Gedenken und Perspektiven - Kundgebung zur Liquidierung der Bremer Räterepublik vor 100 Jahren

Ein langer Zug bewegte sich in Bremen vom Eingang des Waller Friedhofs hin zum Denkmal für die Gefallenen der Räterepublik. Dort fand eine Kundgebung zur Liquidierung der Bremer Räterepublik vor hundert Jahren statt. Alle drei Redner ehrten mit Rückblicken die Leistung der Arbeiter und Soldaten, mit der Ausrufung einer Republik, eine neue Zeit gegen Ausbeutung, Krieg und Monarchie einzuleiten.

Annette Düring, Vorsitzende des Deutschen Gewerkschaftsbundes Region Bremen-Elbe-Weser, hob in ihren Ausführungen besonders die Folgen der Räterepublik für den sozialen und gesellschaftspolitischen Bereich hervor und bedeutete, dass es Anstrengungen bedarf, dass diese Errungenschaften erhalten bleiben. Gerrit Brüning, Vorsitzender der DKP Bremen, wies unter anderem auf die Gefahr der nuklearen Waffen hin. Sie bilden heute die Bedrohung, dass militärische Einsätze zu katastrophalen Ausmaßen führen können. Außerdem verurteilte er die Einmischung westlicher Staaten in die Innenpolitik Venezuelas, verbunden mit der Drohung militärischer Intervention seitens der USA. Joachim Griesbaum (MLPD Hamburg) befasste sich mit den imperialistischen Bestrebungen, die auch heute eine wesentliche Rolle spielen.

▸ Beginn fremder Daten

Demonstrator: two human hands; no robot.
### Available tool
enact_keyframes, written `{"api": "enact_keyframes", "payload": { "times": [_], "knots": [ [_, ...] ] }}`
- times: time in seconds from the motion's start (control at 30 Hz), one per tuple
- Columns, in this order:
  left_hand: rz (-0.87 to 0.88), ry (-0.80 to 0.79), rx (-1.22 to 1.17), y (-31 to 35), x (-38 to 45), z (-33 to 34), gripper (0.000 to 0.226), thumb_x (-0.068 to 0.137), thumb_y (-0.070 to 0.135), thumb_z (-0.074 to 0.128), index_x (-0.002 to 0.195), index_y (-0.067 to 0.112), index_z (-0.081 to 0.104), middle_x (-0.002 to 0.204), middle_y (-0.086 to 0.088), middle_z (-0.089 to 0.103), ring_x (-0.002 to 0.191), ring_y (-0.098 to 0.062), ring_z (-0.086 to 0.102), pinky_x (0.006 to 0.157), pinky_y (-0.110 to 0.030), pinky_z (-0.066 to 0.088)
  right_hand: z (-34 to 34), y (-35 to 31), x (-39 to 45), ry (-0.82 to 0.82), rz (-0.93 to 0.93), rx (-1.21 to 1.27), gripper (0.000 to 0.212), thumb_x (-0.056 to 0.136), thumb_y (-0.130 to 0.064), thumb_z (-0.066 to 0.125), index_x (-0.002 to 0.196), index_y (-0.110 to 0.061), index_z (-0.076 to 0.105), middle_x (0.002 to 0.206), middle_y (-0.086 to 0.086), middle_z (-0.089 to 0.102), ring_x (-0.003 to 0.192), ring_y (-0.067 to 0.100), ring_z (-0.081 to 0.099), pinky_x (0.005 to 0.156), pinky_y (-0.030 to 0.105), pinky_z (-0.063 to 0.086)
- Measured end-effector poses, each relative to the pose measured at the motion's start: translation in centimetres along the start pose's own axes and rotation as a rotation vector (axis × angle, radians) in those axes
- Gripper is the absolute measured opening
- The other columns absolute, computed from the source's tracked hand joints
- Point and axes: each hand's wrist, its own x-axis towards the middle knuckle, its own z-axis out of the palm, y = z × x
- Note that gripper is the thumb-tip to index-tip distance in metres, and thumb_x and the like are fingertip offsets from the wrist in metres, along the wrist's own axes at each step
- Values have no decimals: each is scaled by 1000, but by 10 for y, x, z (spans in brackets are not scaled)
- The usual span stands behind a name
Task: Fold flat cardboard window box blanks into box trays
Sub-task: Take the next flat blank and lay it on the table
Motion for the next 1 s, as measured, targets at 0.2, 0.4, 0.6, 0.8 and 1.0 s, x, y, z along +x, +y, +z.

Es sangen und musizierten der Buchtstraßenchor und das Ensemble „Das rote Krokodil“.

Es hatten sich Vertreter mehrerer Organisationen und Parteien eingefunden. Der Schauspieler Rolf Becker war aus diesem Anlass extra aus Hamburg angereist.

Raimund Gaebelein (VVN-BdA) moderierte die Veranstaltung.